**Exercise description**.
From the line containing "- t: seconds" down to the line containing "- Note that" in the records below, reproduce every line exactly, ends included, and omit all others.
Start of Block
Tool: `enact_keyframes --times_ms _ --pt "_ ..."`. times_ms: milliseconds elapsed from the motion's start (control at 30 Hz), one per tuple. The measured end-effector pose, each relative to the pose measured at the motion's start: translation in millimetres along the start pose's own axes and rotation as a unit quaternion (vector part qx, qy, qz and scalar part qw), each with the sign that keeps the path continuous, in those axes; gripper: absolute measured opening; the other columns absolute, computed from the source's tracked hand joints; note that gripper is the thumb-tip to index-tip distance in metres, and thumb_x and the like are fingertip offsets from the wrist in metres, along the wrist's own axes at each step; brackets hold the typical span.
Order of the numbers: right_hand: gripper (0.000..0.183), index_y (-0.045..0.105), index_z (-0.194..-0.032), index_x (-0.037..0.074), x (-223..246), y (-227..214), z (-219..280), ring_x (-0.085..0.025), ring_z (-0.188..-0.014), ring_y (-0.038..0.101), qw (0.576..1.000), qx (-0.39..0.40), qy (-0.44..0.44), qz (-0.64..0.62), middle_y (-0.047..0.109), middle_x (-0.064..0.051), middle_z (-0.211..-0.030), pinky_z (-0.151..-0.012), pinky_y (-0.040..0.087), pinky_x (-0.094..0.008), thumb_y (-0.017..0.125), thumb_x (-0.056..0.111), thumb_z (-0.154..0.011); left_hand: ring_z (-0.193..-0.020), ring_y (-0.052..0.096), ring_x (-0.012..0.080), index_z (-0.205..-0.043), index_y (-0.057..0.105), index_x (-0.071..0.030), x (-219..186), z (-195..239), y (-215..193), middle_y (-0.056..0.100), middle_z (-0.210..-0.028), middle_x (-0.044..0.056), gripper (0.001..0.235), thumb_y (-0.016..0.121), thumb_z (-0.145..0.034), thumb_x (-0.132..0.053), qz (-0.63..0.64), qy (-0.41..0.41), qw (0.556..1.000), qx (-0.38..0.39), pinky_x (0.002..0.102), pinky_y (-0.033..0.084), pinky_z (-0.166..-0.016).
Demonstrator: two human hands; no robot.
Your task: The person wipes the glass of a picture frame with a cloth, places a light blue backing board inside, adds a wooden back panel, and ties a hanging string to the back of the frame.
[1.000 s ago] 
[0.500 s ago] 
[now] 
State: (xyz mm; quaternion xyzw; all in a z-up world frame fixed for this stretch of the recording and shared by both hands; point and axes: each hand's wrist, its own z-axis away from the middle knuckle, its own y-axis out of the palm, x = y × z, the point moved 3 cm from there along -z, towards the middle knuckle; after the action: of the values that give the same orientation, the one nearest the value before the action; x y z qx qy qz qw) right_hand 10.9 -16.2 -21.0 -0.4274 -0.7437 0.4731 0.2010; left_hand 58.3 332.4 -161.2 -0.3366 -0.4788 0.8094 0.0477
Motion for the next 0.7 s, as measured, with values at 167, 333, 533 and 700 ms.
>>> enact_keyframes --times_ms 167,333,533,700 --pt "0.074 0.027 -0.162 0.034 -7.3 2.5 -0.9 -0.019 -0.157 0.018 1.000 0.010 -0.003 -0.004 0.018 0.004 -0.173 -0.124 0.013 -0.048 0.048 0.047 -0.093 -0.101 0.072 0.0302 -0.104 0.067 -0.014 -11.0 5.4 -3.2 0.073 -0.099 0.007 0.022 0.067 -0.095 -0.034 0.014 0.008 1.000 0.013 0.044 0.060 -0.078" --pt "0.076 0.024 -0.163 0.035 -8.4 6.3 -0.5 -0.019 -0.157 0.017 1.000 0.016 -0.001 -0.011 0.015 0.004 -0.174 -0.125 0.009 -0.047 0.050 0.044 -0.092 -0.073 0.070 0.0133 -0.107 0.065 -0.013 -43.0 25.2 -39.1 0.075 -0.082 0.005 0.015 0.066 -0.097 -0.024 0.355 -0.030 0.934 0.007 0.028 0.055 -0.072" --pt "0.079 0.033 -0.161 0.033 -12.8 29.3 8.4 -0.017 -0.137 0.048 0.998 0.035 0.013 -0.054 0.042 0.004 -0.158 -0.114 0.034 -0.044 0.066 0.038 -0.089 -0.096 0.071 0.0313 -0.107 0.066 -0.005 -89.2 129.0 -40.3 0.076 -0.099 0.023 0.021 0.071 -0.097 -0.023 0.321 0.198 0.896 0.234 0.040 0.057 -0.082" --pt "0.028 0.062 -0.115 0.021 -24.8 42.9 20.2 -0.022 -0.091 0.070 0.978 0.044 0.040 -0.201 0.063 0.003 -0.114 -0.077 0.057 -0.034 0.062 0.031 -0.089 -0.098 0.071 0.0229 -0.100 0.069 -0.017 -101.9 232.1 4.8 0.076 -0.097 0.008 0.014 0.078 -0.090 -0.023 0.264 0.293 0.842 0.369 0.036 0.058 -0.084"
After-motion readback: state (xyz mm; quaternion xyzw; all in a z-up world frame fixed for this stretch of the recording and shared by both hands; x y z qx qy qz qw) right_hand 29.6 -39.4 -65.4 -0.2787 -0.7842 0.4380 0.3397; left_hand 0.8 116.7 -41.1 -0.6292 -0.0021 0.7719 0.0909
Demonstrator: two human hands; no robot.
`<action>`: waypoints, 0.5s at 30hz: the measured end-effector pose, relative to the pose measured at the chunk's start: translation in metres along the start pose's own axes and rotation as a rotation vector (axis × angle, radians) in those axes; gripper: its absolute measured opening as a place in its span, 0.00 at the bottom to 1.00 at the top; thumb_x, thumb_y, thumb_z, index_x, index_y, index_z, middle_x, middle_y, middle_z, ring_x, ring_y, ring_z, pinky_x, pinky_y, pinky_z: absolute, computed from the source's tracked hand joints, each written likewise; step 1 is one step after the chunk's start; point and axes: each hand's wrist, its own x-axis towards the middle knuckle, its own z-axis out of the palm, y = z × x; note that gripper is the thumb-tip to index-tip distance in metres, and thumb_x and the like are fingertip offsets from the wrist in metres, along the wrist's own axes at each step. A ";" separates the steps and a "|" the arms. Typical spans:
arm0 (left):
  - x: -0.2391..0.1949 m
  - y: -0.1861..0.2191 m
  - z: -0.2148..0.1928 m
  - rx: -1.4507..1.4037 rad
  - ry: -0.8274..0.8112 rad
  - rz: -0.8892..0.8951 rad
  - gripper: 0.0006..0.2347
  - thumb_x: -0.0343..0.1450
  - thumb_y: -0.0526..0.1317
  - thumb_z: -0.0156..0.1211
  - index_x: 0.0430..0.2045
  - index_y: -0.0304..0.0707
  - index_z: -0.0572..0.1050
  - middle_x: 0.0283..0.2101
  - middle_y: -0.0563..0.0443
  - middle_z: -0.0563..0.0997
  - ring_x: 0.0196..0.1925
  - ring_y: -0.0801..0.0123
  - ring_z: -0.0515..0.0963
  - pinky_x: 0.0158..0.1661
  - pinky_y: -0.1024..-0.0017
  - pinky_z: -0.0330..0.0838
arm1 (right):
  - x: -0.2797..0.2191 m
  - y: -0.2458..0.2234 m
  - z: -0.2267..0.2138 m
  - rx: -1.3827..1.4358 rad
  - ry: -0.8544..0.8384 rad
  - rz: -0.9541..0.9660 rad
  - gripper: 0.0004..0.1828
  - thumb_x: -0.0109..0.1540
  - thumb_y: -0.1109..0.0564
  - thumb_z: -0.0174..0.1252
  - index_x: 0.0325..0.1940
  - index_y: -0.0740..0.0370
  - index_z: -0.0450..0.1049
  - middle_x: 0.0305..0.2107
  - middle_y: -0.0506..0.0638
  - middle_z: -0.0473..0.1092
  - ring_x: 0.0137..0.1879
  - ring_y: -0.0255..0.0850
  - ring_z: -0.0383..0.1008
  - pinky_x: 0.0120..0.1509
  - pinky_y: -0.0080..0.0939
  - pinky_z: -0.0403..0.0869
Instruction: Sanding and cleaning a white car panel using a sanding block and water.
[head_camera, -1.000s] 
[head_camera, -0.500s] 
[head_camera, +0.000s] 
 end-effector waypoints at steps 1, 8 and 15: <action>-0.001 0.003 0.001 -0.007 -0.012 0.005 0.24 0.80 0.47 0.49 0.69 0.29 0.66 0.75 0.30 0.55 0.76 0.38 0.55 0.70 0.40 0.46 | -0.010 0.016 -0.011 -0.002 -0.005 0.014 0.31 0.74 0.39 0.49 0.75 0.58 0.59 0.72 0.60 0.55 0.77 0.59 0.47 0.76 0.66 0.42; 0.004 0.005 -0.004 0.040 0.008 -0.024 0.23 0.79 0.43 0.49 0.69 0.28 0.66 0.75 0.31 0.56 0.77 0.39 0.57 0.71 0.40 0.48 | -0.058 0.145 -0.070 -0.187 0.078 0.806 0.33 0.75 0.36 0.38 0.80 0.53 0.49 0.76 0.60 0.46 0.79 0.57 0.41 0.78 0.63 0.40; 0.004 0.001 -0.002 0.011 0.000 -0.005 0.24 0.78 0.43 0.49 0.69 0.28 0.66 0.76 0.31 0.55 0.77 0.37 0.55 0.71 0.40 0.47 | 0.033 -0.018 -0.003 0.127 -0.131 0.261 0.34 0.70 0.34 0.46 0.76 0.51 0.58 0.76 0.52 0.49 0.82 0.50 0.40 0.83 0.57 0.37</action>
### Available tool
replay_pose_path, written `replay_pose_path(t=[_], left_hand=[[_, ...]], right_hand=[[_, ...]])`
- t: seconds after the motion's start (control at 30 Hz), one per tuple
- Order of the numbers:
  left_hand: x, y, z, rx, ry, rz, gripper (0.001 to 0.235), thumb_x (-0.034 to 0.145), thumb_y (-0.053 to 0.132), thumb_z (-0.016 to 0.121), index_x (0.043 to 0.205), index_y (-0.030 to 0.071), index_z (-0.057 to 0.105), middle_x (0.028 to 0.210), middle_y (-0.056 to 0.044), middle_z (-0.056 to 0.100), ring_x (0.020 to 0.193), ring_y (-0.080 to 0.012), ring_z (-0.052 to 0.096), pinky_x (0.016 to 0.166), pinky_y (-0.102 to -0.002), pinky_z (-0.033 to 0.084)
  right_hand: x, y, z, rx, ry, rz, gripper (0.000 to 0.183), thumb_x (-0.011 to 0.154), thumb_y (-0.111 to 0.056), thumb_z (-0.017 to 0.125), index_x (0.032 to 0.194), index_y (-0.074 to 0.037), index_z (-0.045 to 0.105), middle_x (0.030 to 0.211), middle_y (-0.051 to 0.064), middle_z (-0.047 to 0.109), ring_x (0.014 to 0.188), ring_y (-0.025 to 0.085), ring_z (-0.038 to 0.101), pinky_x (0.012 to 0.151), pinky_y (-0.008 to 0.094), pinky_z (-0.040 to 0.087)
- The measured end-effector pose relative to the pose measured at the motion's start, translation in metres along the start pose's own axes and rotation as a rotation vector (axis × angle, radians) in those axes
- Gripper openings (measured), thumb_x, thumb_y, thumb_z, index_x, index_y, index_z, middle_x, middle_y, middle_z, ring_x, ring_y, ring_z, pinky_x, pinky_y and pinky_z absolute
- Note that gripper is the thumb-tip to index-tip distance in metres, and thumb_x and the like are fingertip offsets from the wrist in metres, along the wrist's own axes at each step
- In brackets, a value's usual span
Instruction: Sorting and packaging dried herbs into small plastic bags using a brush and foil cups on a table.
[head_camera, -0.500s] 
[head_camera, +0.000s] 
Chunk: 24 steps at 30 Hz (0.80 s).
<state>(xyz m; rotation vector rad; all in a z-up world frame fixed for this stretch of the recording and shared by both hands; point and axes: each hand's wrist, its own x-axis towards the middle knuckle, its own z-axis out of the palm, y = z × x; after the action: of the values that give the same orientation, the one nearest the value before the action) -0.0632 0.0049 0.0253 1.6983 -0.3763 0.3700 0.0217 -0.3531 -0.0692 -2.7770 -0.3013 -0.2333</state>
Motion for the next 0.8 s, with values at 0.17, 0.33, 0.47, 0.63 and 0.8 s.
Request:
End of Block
**Solution to this problem**.
- t: seconds after the motion's start (control at 30 Hz), one per tuple
- Order of the numbers:
  left_hand: x, y, z, rx, ry, rz, gripper (0.001 to 0.235), thumb_x (-0.034 to 0.145), thumb_y (-0.053 to 0.132), thumb_z (-0.016 to 0.121), index_x (0.043 to 0.205), index_y (-0.030 to 0.071), index_z (-0.057 to 0.105), middle_x (0.028 to 0.210), middle_y (-0.056 to 0.044), middle_z (-0.056 to 0.100), ring_x (0.020 to 0.193), ring_y (-0.080 to 0.012), ring_z (-0.052 to 0.096), pinky_x (0.016 to 0.166), pinky_y (-0.102 to -0.002), pinky_z (-0.033 to 0.084)
  right_hand: x, y, z, rx, ry, rz, gripper (0.000 to 0.183), thumb_x (-0.011 to 0.154), thumb_y (-0.111 to 0.056), thumb_z (-0.017 to 0.125), index_x (0.032 to 0.194), index_y (-0.074 to 0.037), index_z (-0.045 to 0.105), middle_x (0.030 to 0.211), middle_y (-0.051 to 0.064), middle_z (-0.047 to 0.109), ring_x (0.014 to 0.188), ring_y (-0.025 to 0.085), ring_z (-0.038 to 0.101), pinky_x (0.012 to 0.151), pinky_y (-0.008 to 0.094), pinky_z (-0.040 to 0.087)
- The measured end-effector pose relative to the pose measured at the motion's start, translation in metres along the start pose's own axes and rotation as a rotation vector (axis × angle, radians) in those axes
- Gripper openings (measured), thumb_x, thumb_y, thumb_z, index_x, index_y, index_z, middle_x, middle_y, middle_z, ring_x, ring_y, ring_z, pinky_x, pinky_y and pinky_z absolute
- Note that gripper is the thumb-tip to index-tip distance in metres, and thumb_x and the like are fingertip offsets from the wrist in metres, along the wrist's own axes at each step

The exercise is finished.